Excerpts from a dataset
◇ ◇ ◇ ◇ ◇
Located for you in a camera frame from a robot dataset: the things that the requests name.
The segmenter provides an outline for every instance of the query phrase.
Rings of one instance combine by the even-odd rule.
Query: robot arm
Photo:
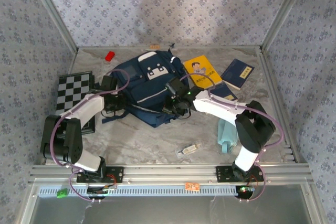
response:
[[[116,83],[109,86],[109,90],[114,90],[115,86]],[[247,106],[265,112],[260,103],[253,101],[250,104],[245,104],[228,101],[216,95],[211,95],[210,97],[207,91],[199,87],[194,86],[189,89],[178,78],[174,78],[167,83],[166,88],[172,96],[167,98],[163,111],[183,115],[186,109],[193,109],[212,114],[236,126],[242,148],[233,163],[233,172],[235,177],[244,180],[249,170],[253,167],[262,147],[275,131],[275,126],[270,120],[257,113],[241,109],[241,106]],[[87,101],[80,108],[78,106],[84,100],[70,110],[70,114],[57,130],[54,149],[56,157],[60,162],[80,167],[85,170],[87,175],[99,179],[106,176],[104,158],[95,156],[83,149],[81,128],[90,118],[102,110],[110,110],[111,108],[114,110],[123,109],[123,106],[120,106],[120,104],[124,102],[122,102],[122,95],[118,94],[109,94],[103,97],[96,96],[89,99],[92,95],[88,94],[85,96],[84,100]],[[221,103],[221,101],[233,106],[227,106]],[[40,150],[45,158],[51,157],[51,132],[62,115],[51,115],[46,119]]]

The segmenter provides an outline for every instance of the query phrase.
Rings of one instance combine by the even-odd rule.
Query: marble surface
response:
[[[104,60],[106,54],[113,50],[115,57],[111,62]],[[139,48],[96,48],[79,49],[72,73],[92,70],[96,82],[116,65],[131,59],[145,49]],[[182,61],[205,55],[218,73],[222,73],[234,58],[243,60],[255,67],[240,91],[232,89],[240,102],[259,101],[266,112],[274,115],[268,96],[263,73],[254,52],[230,48],[208,49],[172,49],[174,55]],[[148,163],[231,163],[239,153],[238,144],[231,154],[222,154],[217,144],[218,118],[193,112],[187,120],[175,120],[154,129],[133,115],[124,119],[102,124],[102,116],[96,115],[96,132],[83,136],[83,146],[88,151],[103,156],[108,164],[148,164]],[[279,139],[276,132],[269,143]],[[185,158],[178,158],[175,150],[195,140],[200,140],[203,147]],[[278,146],[266,152],[262,162],[280,162],[285,151]]]

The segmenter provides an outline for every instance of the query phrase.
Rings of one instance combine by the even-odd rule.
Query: book cover
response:
[[[215,82],[215,84],[222,82],[219,74],[204,55],[188,60],[184,62],[183,65],[188,73],[205,74],[206,76],[209,76]],[[194,74],[190,76],[190,78],[193,80],[196,86],[203,89],[207,89],[212,86],[211,81],[204,76],[198,76]]]
[[[215,89],[210,91],[210,93],[217,95],[219,97],[222,97],[224,99],[230,100],[230,101],[238,100],[235,94],[232,93],[232,91],[229,89],[229,87],[225,83],[221,83],[217,85]]]
[[[253,70],[254,67],[234,59],[221,75],[221,78],[226,84],[240,90]]]

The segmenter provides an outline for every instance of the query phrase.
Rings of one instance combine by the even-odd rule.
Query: blue notebook
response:
[[[221,83],[216,86],[214,90],[210,91],[211,94],[217,95],[219,97],[223,97],[224,99],[230,100],[230,101],[237,101],[238,98],[235,96],[235,94],[232,93],[232,91],[229,89],[229,87],[225,83]]]
[[[240,90],[253,70],[254,67],[234,59],[221,75],[221,78],[226,84]]]

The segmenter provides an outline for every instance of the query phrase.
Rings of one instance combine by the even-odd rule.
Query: black and white checkered board
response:
[[[61,76],[58,82],[56,114],[71,109],[80,102],[87,92],[94,88],[94,76],[91,72],[75,73]],[[95,132],[95,117],[82,128],[82,134]]]

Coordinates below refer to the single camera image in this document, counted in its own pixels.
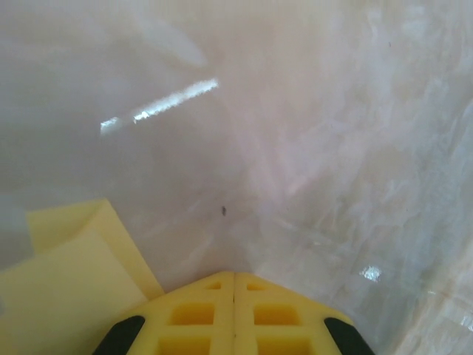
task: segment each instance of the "yellow foam piece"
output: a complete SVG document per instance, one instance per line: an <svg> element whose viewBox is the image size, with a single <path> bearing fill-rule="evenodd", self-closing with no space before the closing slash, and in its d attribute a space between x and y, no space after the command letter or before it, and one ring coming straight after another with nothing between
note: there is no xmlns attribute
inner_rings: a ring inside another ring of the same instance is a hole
◇ ◇ ◇ ◇ ◇
### What to produce
Print all records word for word, no images.

### Completed task
Located for you in a camera frame from a robot dataset: the things that the requests name.
The segmenter provides an outline for every instance of the query phrase.
Rings of one instance combine by the even-odd rule.
Query: robot arm
Photo:
response:
[[[116,83],[109,86],[109,90],[114,90],[115,86]],[[247,106],[265,112],[260,103],[253,101],[250,104],[245,104],[228,101],[216,95],[211,95],[210,97],[207,91],[199,87],[194,86],[189,89],[178,78],[174,78],[167,83],[166,88],[172,96],[167,98],[163,111],[183,115],[186,109],[193,109],[212,114],[236,126],[242,148],[233,163],[233,172],[235,177],[244,180],[249,170],[253,167],[262,147],[275,131],[275,126],[270,120],[257,113],[241,109],[241,106]],[[87,101],[80,108],[78,106],[84,100],[70,110],[70,114],[57,130],[54,149],[56,157],[60,162],[80,167],[85,170],[87,175],[99,179],[106,176],[104,158],[95,156],[83,149],[81,128],[90,118],[102,110],[110,110],[111,108],[114,110],[123,109],[123,106],[120,106],[120,104],[124,102],[122,102],[122,95],[118,94],[109,94],[103,97],[96,96],[89,99],[92,95],[88,94],[85,96],[84,100]],[[221,103],[221,101],[233,106],[227,106]],[[40,150],[45,158],[51,157],[51,132],[62,115],[51,115],[46,119]]]

The segmenter provides an outline for every instance of the query phrase.
Rings of one instance combine by the even-odd rule.
Query: marble surface
response:
[[[104,60],[106,54],[113,50],[115,57],[111,62]],[[139,48],[96,48],[79,49],[72,73],[92,70],[96,82],[116,65],[131,59],[145,49]],[[182,61],[205,55],[218,73],[222,73],[234,58],[243,60],[255,67],[240,91],[232,89],[240,102],[259,101],[266,112],[274,115],[268,96],[263,73],[254,52],[230,48],[208,49],[172,49],[174,55]],[[148,163],[231,163],[239,153],[238,144],[231,154],[222,154],[217,144],[218,118],[193,112],[187,120],[175,120],[154,129],[133,115],[124,119],[102,124],[102,116],[96,115],[96,132],[83,136],[83,146],[88,151],[103,156],[108,164],[148,164]],[[279,139],[276,132],[269,143]],[[185,158],[178,158],[175,150],[195,140],[200,140],[203,147]],[[278,146],[266,152],[262,162],[280,162],[285,151]]]

The segmenter provides an outline for every instance of the query phrase.
Rings of one instance combine by the even-odd rule.
Query: book cover
response:
[[[215,82],[215,84],[222,82],[219,74],[204,55],[188,60],[184,62],[183,65],[188,73],[205,74],[206,76],[209,76]],[[194,74],[190,76],[190,78],[193,80],[196,86],[203,89],[207,89],[212,86],[211,81],[204,76],[198,76]]]
[[[215,89],[210,91],[210,93],[217,95],[219,97],[222,97],[224,99],[230,100],[230,101],[238,100],[235,94],[232,93],[232,91],[229,89],[229,87],[225,83],[221,83],[217,85]]]
[[[253,70],[254,67],[234,59],[221,75],[221,78],[226,84],[240,90]]]

The segmenter provides an outline for every instance of the query phrase.
Rings of one instance combine by the even-odd rule.
Query: blue notebook
response:
[[[221,83],[216,86],[214,90],[210,91],[211,94],[217,95],[219,97],[223,97],[224,99],[230,100],[230,101],[237,101],[238,98],[235,96],[235,94],[232,93],[232,91],[229,89],[229,87],[225,83]]]
[[[240,90],[253,70],[254,67],[234,59],[221,75],[221,78],[226,84]]]

The segmenter provides an outline for every instance of the query phrase.
Rings of one instance combine by the even-odd rule.
Query: black and white checkered board
response:
[[[61,76],[58,82],[56,114],[71,109],[80,102],[87,92],[94,88],[94,76],[91,72],[75,73]],[[95,132],[95,117],[82,128],[82,134]]]

Coordinates below refer to the single camera image in this document, counted in its own pixels.
task: segment each instance of the "yellow foam piece"
output: a complete SVG document per instance, one instance per line: an <svg> element whose viewBox is the image size, with a single <path> bearing fill-rule="evenodd", self-closing with no space before the closing slash, and in its d attribute a space between x and y, no space after the command letter or before it, and one ring coming straight after another with nothing between
note: there is no xmlns attribute
inner_rings: a ring inside another ring of the same instance is a hole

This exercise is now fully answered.